A pandemia parece ter transformado economistas liberais brasileiros em perigosos esquerdistas. Não só liberais caridosos que, inspirados em referências clássicas, sabem que suporte social de governos não é coisa só de marxistas.
Os liberais pareciam estar mais atrevidos. É como se a pandemia tivesse provocado mudanças na cabeça do pensamento econômico de direita. E que eles tinham virado liberais esquerdistas mesmo, apegados à ideia de que o Estado deve tomar a iniciativa de salvar empresas e o povo e, salvando o povo, salvar mais adiante produção e empregos.

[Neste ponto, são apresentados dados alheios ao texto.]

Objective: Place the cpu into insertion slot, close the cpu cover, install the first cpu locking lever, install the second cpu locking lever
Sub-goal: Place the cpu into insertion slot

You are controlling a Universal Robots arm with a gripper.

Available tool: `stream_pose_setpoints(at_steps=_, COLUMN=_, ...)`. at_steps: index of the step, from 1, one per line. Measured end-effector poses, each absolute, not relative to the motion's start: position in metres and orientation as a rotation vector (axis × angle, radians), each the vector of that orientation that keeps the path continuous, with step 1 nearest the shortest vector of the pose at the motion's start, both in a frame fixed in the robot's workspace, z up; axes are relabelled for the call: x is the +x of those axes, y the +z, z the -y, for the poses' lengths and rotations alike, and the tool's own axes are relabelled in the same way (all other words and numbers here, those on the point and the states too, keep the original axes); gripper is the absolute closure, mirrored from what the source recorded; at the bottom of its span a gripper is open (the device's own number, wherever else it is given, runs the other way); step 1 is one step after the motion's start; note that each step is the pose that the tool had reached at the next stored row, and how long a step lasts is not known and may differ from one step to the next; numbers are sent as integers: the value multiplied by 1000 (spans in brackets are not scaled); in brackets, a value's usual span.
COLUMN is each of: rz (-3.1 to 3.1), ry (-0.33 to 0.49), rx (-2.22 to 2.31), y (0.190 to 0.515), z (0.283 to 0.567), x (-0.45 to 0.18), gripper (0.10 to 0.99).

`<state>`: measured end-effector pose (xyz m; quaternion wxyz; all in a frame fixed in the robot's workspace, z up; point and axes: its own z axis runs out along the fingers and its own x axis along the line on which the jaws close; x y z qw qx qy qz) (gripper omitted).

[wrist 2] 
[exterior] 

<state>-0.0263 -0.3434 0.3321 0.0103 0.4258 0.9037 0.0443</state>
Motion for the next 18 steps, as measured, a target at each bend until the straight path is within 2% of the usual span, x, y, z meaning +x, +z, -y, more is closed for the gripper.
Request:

Todos os dias, a Globo ouve, há mais de mês, alguns desses liberais. Começou com os famosos: Armínio Fraga, Pedro Malan, Monica de Bolle, Alexandre Schwartsman, Mailson da Nóbrega, José Roberto Mendonça de Barros, Marcílio Marques Moreira, Gustavo Loyola, Raul Velloso.
É uma fileira de economistas de direita, alguns desconhecidos, com conversa favorável ao socorro às empresas e aos trabalhadores sem ocupação, para que sobrevivam até o fim da pandemia. O que vem depois é o que veremos mais adiante.
Os liberais sabem que, se o povo não tiver renda nenhuma, não tem o que comprar e como pagar contas. Os liberais temem desordem, ficam receosos que os bancos não recebam o que a classe média e os pobres devem ao sistema financeiro e temem, claro, um desarranjo que seria pior do que a intervenção estatal para salvar a vida dessas pessoas.
Mas, na hora da verdade, esse liberalismo de urgências (que defende mesmo o socorro às corporações e aos banqueiros e apenas leva trabalhadores na carona para justificar os aportes) revela sua índole.
Os liberais já saíram da toca para atacar o Pró-Brasil, plano de recuperação da economia, lançado com o patrocínio dos militares, sob a liderança do general Braga Netto, ministro da Casa Civil.
Parece ser um projeto de investimentos em infra-estrutura, que poderia injetar R$ 30 bilhões em 10 anos. É uma miséria.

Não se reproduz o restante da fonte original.